Unutmadan: Mektubunda bana başka neler yaptığımdan bahisle, eski dostlarla görüşüp görüşmediğimi soruyorsun. Sanırım senin de içinde dipten gelen bir kaynama var. Burnunda tüten bir şeyler mi var yoksa?
Sevgili Dost,
Ne yalan söyleyeyim... Otuzundan sonra kurulan yeni dostluklardan tat almak çok zor. Çoğu zoraki ve mecburi dostluklar... Aynı heyecan ve ideali paylaşamadığın insanlarla ne kadar samimi olabilirsin ki? Bir defa ağaç şeklini almış ve artık eğilmesi zor. Fazla zorlarsan kırılır. Doğrusunu itiraf etmemi istersen; eski dostlarla muhabbette de, o tadı bulamıyorum şimdilerde. Hepimiz binmişiz bir alamete, gidiyoruz topluca kıyamete... Kimisi paranın, kimisi makamın, kimisi kendisinin esiri olmuş durumda. İşin doğrusu, eski defterleri kimse karıştırmak da istemiyor. Geçen şöyle bir tepeden baktım da, o eskimez sandığım dostluklara… Boğazımda bir yumruk peyda oldu sanki. Ne yutkunabildim, ne de dışarı çıkarabildim. Dedim ki kendi kendime; o eski dostlukları yeniden ihya edecek bir aşı var mıdır acaba? Şöyle insanımızı yeniden ayağa kaldırıp, kendi özüne döndürecek güçlü bir aşı… Bu aşı için neler feda edilmez ki? Kıymetli üstat Sezai Karakoç buna; “Diriliş aşısı” diyor.

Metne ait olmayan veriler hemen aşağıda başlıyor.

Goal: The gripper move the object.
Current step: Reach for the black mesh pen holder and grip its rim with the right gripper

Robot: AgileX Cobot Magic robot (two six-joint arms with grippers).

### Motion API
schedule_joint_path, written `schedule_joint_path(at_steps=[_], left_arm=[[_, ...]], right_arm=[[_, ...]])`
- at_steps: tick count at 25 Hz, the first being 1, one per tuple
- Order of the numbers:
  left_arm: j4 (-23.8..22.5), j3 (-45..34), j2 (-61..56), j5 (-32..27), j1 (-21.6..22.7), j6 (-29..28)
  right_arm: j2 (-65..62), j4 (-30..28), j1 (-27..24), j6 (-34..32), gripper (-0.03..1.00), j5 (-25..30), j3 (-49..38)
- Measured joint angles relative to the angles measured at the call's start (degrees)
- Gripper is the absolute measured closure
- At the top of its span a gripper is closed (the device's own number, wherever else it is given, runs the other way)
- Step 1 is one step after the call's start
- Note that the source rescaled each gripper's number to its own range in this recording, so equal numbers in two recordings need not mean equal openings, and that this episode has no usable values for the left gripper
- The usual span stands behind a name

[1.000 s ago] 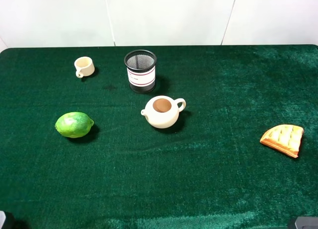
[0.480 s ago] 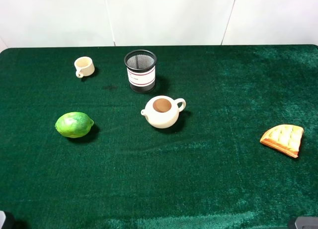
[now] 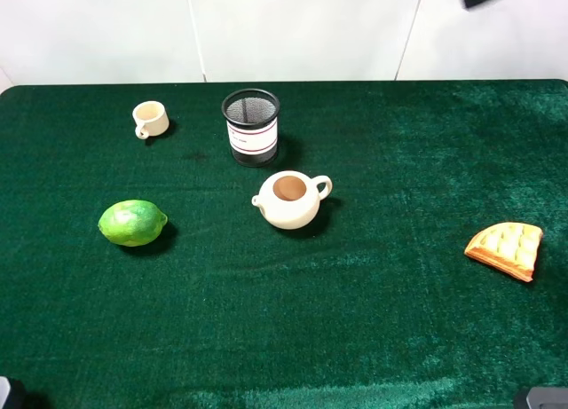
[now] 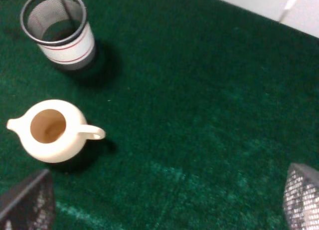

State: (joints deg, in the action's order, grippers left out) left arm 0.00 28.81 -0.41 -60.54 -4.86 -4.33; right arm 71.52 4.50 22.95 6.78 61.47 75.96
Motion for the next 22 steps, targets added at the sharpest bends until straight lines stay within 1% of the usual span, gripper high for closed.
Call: schedule_joint_path(at_steps=[5, 9, 16, 22], left_arm=[[0.0, 0.0, 0.0, 0.0, 0.0, 0.0], [0.0, 0.0, 0.0, 0.0, 0.0, 0.0], [0.0, 0.0, 0.0, 0.0, 0.0, 0.0], [0.0, 0.0, 0.0, 0.0, 0.0, 0.0]], right_arm=[[13.74, -0.29, 2.26, 1.31, -0.03, 7.42, 15.72], [22.56, -0.35, 3.46, 3.32, -0.03, 7.87, 25.38], [35.3, 0.55, 3.55, 6.16, -0.03, 8.36, 36.6], [46.1, 2.97, 3.55, 7.09, -0.03, 8.56, 46.21]])
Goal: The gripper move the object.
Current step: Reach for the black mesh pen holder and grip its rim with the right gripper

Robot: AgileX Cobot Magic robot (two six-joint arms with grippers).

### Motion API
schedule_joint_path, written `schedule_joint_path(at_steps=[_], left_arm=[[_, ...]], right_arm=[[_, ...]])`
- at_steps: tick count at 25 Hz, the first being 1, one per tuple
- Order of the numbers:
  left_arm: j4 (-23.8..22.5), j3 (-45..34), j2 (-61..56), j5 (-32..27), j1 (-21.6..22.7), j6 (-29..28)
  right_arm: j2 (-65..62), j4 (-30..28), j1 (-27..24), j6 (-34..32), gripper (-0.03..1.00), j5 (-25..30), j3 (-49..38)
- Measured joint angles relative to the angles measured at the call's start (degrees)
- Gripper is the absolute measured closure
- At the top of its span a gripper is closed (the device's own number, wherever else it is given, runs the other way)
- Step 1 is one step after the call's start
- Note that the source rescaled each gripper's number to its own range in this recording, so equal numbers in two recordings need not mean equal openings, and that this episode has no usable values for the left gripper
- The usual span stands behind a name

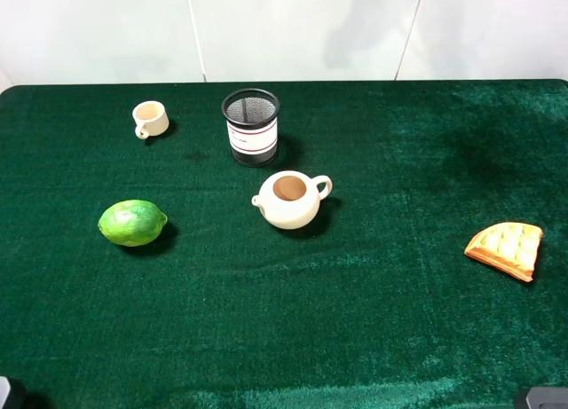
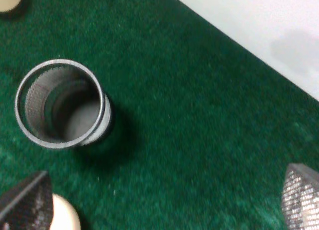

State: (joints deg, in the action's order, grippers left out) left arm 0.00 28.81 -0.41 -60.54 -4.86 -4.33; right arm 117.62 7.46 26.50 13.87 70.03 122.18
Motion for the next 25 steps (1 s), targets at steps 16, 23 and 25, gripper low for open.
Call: schedule_joint_path(at_steps=[16, 23, 25], left_arm=[[0.0, 0.0, 0.0, 0.0, 0.0, 0.0], [0.0, 0.0, 0.0, 0.0, 0.0, 0.0], [0.0, 0.0, 0.0, 0.0, 0.0, 0.0]], right_arm=[[17.78, 3.36, 3.09, 1.08, -0.03, -1.3, 7.24], [22.54, 3.89, 4.67, 1.43, -0.03, -4.47, 7.66], [23.8, 4.0, 4.67, 1.48, -0.03, -5.42, 7.68]])
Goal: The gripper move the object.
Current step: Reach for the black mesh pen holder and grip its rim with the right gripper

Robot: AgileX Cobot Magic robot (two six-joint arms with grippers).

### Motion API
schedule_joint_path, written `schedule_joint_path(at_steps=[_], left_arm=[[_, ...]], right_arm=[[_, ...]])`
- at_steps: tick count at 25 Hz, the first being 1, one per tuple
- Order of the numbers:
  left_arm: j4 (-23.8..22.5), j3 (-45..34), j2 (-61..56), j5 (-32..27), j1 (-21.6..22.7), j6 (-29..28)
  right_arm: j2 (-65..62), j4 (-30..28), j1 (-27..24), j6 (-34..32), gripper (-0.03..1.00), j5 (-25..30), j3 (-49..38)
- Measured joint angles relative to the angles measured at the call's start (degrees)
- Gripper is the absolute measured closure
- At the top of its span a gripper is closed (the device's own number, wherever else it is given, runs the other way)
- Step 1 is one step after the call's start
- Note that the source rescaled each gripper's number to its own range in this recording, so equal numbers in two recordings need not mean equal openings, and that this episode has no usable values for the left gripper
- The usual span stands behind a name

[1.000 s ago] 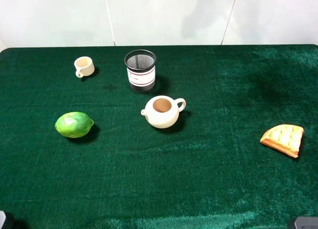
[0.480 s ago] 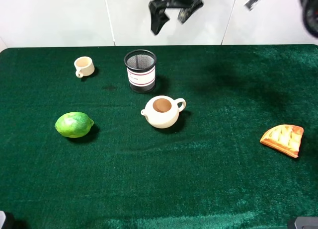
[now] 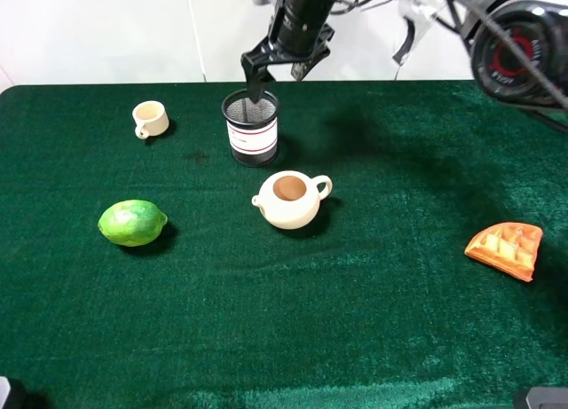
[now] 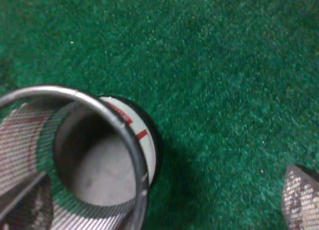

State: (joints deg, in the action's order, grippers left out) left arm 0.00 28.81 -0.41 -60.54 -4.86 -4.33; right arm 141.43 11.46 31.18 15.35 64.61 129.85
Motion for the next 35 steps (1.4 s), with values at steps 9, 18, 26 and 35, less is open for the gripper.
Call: schedule_joint_path(at_steps=[9, 18, 26, 35], left_arm=[[0.0, 0.0, 0.0, 0.0, 0.0, 0.0], [0.0, 0.0, 0.0, 0.0, 0.0, 0.0], [0.0, 0.0, 0.0, 0.0, 0.0, 0.0], [0.0, 0.0, 0.0, 0.0, 0.0, 0.0]], right_arm=[[4.28, 1.36, 0.62, 0.0, -0.03, -2.18, 0.0], [5.83, 2.55, 0.67, 0.0, -0.03, -1.68, 0.0], [5.83, 3.64, 0.67, 0.0, 0.23, 2.45, 0.0], [5.83, 3.78, 0.67, 0.0, 0.67, 3.72, 0.0]])
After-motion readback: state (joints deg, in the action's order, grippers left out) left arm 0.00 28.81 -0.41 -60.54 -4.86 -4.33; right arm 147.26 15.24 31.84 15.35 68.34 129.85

Yani insanlığı uyandıracak, yeniden diriltecek, kendine gelmesini sağlayacak o güçlü aşı... O aşı, aslında çok da uzağımızda değil. Onu muştulayan bir çok emare var. Ama gören göz, işiten kulak ve hisseden kalp lazım be üstadım.
Sevgili Dost,
Benim yitik kuşağımın uyanma vakti gelmiştir. Bu kuşağı yeniden ayağa kaldıracak o aşı için kolları sıvamak gerektiği düşüncesindeyim. Büyük umutlar var içimde tutamadığım. Unutma ki gelecek; umutla yaşamayı bilenlerindir. İstersen çok aşina olduğumuz, ancak içimize tamamen sindiremediğimiz o kutlu uyarıyı yeniden hatırlayıp bütün benliğimizle yeniden hissedelim. Ne dersin:
“Gevşemeyin, üzülmeyin, eğer inanıyorsanız mutlaka üstünsünüzdür.”